Millie Mitchell is anything but a stereotypical psychic. Her business card offers up services such as tarot card readings, palm interpretation and chakra balancing.

“It was complete BS and it was like she couldn’t even put the effort into making something up,” Tori Moses, who also received a reading from Mitchell in the fall of 2016, said.

Mitchell was hesitant to comment on any questions specifically directed toward what she does, but remained self-assured that she works for the betterment of others.

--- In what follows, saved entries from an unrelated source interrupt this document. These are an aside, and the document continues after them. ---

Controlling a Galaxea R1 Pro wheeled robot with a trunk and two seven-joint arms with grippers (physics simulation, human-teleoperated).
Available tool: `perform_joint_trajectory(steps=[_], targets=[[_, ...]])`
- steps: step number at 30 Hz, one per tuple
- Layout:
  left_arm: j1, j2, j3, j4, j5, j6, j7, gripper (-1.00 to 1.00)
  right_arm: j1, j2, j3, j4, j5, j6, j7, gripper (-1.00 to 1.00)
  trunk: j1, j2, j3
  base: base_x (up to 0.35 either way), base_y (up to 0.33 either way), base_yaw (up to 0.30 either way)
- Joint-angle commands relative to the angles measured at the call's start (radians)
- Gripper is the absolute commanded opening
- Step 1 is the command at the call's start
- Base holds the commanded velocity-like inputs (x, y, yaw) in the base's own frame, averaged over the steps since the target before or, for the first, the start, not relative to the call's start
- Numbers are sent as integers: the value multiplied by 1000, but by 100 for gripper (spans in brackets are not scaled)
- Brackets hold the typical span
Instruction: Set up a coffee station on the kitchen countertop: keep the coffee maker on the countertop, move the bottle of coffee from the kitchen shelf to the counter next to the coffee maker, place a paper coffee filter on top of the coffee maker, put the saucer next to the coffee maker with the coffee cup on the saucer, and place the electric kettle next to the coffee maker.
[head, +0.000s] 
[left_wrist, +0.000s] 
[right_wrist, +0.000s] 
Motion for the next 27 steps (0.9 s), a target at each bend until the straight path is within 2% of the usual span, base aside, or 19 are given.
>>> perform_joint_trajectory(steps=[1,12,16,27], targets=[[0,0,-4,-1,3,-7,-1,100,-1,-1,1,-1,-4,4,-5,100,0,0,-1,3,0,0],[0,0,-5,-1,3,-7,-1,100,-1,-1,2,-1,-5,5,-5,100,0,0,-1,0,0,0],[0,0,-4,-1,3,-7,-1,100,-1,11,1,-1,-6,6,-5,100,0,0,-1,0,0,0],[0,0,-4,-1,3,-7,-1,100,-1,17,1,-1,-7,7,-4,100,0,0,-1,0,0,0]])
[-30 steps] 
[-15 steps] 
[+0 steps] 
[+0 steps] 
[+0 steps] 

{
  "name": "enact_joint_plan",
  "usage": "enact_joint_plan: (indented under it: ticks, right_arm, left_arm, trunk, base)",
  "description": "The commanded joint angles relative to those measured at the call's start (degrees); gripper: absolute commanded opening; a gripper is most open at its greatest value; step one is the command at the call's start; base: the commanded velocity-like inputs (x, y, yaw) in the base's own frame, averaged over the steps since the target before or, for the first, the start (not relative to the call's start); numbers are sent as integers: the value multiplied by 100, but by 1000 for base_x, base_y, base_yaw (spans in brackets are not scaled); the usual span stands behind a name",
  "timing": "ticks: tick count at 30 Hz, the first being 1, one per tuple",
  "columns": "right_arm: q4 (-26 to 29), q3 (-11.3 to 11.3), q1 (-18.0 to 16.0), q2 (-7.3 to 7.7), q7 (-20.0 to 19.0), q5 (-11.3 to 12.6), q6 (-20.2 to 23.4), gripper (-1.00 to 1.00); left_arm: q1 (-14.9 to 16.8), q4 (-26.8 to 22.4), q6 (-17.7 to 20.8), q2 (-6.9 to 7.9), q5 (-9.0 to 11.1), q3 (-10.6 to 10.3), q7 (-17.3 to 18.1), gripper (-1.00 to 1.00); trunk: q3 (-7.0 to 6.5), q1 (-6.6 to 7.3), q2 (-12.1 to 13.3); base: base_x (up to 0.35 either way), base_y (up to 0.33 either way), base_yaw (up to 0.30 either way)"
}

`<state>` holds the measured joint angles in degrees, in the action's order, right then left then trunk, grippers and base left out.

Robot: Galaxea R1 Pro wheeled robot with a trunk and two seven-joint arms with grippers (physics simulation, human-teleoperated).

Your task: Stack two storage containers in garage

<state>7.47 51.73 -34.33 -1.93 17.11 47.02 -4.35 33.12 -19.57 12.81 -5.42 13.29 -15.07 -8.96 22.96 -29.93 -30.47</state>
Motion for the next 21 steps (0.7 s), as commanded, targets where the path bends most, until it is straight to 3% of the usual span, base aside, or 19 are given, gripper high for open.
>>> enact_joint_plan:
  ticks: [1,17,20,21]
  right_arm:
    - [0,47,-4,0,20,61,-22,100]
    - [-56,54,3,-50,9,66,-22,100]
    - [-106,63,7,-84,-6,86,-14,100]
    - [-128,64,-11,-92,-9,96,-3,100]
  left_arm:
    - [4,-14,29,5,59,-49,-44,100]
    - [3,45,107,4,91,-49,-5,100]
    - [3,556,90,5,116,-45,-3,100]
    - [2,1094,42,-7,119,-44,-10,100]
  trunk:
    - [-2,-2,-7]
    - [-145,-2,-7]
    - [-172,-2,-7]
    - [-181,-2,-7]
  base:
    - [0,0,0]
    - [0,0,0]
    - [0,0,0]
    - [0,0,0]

“Everyone needs people. People need people. Whether that’s a husband, plumber, priest, whatever, I’m just providing a service. That’s my number one motto,” Mitchell said.

Calling medium Laura Lee to pick her brains about the ties between grief and medium shifts was more beneficial. Since the age of three, Lee has had contact with the others side. After graduating from college and working her way up the corporate ladder for a few years, she decided to pursue her medium abilities as a fulltime occupation. She was a popular radio show host for fifteen years across the nation, and continues to do shows at random.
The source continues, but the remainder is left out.